When Humberto Rodriguez and his wife Elizabeth opened Pikes Liquor on March 13 — the day COVID-19 was declared a national emergency — they could hardly imagine the challenges that awaited them.
The day of their opening, which was planned long before the coronavirus brought the economy to a standstill, the business made just $80.
They hoped their slow start meant many were planning to come the following day during their grand opening celebration, but the couple soon realized the unique difficulties that lay ahead.
“It definitely wasn’t planned this way,” Rodriguez said.
“We had hired Mountain Country [radio station] to do our advertising and they were going to do a live spot from the location on Saturday the 14th — and then they were told they couldn’t do anything because if they were to tell people to come over, they could’ve been liable if they got sick. So things didn’t really go the way we planned in terms of the grand opening.”
They decided to make the best of a bad situation and went ahead with the celebration the next day, and Rodriguez said they had a “pretty good turnout” while encouraging social distancing and precautionary hand washing for those who attended.
Since then, they’ve been running their new business while navigating a rapidly changing landscape caused by the statewide stay-at-home order and social distancing guidelines — and they’re doing their best to position the business for success.
They’re currently offering curbside pickups and Rodriguez said they were one of the first liquor shops in town to start offering their goods for delivery.
They’ve also been posting videos to their Facebook page that highlight some of the local brands featured in their store and provide simple cocktail how-tos.
“Since people can’t come in, obviously, we’re at least trying to post about the products we have and give people information about the products we sell,” Rodriguez said.
“So we try to post as many things as we can in terms of pictures, and videos on using the products. It’s basically giving people ideas and making them aware of what we have, and how we can combine them as well. So we post and post and post because it will let someone in, at least virtually.”
For the past 10 years, Rodriguez has worked in credit card processing, selling, installing and managing the equipment needed for businesses to take credit cards, and training employees on the technology.
But when an opportunity arose to supplement his income and open his own small shop in Colorado Springs, Rodriguez jumped at the chance.
“[A liquor store] is a profitable business and is minimal in terms of employees as well as overhead, and there’s less of a risk in terms of loss,” Rodriguez said.
“Of course, we didn’t anticipate that the things that are happening right now would be happening, so it kind of put us in a difficult situation. But it is what it is and we’re going to come out of it by working as hard as we can.”
What Rodriguez has in mind for the future of Pikes Liquor is much more than just a place where people can buy alcohol.
He said what makes the store stand out from its competitors is its hyper-focus on promoting Colorado goods.
“All the products in the store, primarily, are from Colorado,” Rodriguez said. “So what we’re trying to do is bring awareness about what Colorado has to offer in terms of liquor, spirits, wine and beer. “
Even the shop’s decor is Centennial State-centric.

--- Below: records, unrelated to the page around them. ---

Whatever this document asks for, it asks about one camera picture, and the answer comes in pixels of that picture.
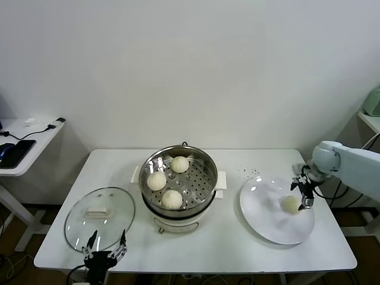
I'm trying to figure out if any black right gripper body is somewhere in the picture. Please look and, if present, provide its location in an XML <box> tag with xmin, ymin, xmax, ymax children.
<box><xmin>298</xmin><ymin>175</ymin><xmax>320</xmax><ymax>198</ymax></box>

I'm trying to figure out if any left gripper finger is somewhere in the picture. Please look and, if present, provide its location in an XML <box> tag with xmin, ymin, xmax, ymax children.
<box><xmin>81</xmin><ymin>230</ymin><xmax>98</xmax><ymax>259</ymax></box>
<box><xmin>112</xmin><ymin>229</ymin><xmax>128</xmax><ymax>258</ymax></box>

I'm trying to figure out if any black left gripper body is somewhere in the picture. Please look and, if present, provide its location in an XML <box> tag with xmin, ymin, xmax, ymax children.
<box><xmin>84</xmin><ymin>251</ymin><xmax>116</xmax><ymax>283</ymax></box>

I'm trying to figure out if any white steamed baozi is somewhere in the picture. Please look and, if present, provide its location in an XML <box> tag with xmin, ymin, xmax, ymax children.
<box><xmin>281</xmin><ymin>195</ymin><xmax>303</xmax><ymax>215</ymax></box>
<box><xmin>161</xmin><ymin>189</ymin><xmax>183</xmax><ymax>210</ymax></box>
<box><xmin>147</xmin><ymin>171</ymin><xmax>167</xmax><ymax>192</ymax></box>
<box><xmin>170</xmin><ymin>156</ymin><xmax>189</xmax><ymax>174</ymax></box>

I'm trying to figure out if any glass lid with cream handle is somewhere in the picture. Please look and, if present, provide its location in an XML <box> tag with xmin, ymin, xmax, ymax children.
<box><xmin>64</xmin><ymin>186</ymin><xmax>137</xmax><ymax>254</ymax></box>

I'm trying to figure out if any stainless steel steamer pot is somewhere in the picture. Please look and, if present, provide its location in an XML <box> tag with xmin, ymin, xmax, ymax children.
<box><xmin>130</xmin><ymin>144</ymin><xmax>229</xmax><ymax>219</ymax></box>

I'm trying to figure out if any white round plate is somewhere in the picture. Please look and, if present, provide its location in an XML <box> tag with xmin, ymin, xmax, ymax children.
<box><xmin>239</xmin><ymin>176</ymin><xmax>316</xmax><ymax>246</ymax></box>

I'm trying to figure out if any white electric cooker base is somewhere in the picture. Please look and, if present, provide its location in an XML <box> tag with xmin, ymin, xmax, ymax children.
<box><xmin>128</xmin><ymin>181</ymin><xmax>226</xmax><ymax>235</ymax></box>

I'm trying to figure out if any mint green appliance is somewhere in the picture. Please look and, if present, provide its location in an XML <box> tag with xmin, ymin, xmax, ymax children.
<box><xmin>362</xmin><ymin>85</ymin><xmax>380</xmax><ymax>117</ymax></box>

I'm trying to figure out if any white side table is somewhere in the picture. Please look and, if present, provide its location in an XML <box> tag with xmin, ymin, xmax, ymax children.
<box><xmin>0</xmin><ymin>118</ymin><xmax>66</xmax><ymax>253</ymax></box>

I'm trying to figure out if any black phone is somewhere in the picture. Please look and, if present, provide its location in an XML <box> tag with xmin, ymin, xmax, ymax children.
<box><xmin>0</xmin><ymin>139</ymin><xmax>36</xmax><ymax>170</ymax></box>

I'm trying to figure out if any blue computer mouse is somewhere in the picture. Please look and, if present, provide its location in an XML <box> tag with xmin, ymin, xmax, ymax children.
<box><xmin>0</xmin><ymin>142</ymin><xmax>15</xmax><ymax>160</ymax></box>

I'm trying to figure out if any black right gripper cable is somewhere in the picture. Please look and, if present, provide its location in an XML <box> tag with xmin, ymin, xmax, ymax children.
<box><xmin>300</xmin><ymin>165</ymin><xmax>326</xmax><ymax>199</ymax></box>

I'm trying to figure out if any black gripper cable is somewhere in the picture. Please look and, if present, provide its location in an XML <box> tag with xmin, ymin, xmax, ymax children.
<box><xmin>66</xmin><ymin>265</ymin><xmax>90</xmax><ymax>285</ymax></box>
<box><xmin>300</xmin><ymin>165</ymin><xmax>326</xmax><ymax>199</ymax></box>

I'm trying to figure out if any black power adapter with cable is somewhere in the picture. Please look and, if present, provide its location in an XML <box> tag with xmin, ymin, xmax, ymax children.
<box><xmin>326</xmin><ymin>178</ymin><xmax>373</xmax><ymax>210</ymax></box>

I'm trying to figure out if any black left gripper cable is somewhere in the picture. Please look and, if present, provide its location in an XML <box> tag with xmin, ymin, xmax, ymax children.
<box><xmin>66</xmin><ymin>265</ymin><xmax>90</xmax><ymax>285</ymax></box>

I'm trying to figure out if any black thin cable with plug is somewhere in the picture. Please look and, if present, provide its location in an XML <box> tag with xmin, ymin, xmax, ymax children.
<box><xmin>0</xmin><ymin>123</ymin><xmax>58</xmax><ymax>140</ymax></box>

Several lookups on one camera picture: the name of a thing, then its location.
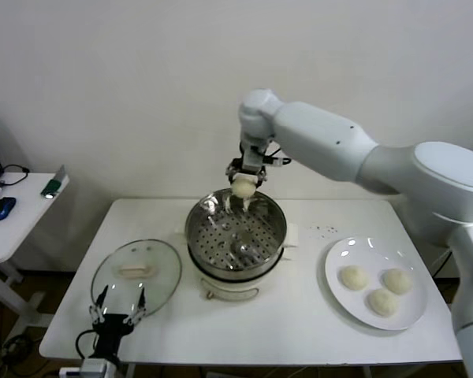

Instead of marketing materials for popular products like those typically seen on the walls of most liquor stores, Rodriguez’ shop exhibits art from local artists.
“When we’re able to have wine tastings here like we want to, the artists will come in and be able to speak about what inspired them to make the art that they did,” Rodriguez said.
“We are trying to make it more of a community-based business and to enlist the community itself.
“So also on our wine tasting days we’ll have, like, a book club, or a poetry night, or we’ll have an artist come in so people will be able to paint something, mold something or do something to that effect. Those are things that people have requested and showed interest in, in terms of wanting to visit our location when we have a wine tasting.”
Offering almost exclusively local products is working well for the space Pikes Liquor occupies, which is only about 1,200 square feet.
“We know for a fact that we wouldn’t be able to compete with a larger liquor store,” Rodriguez said. “So we have to be different.”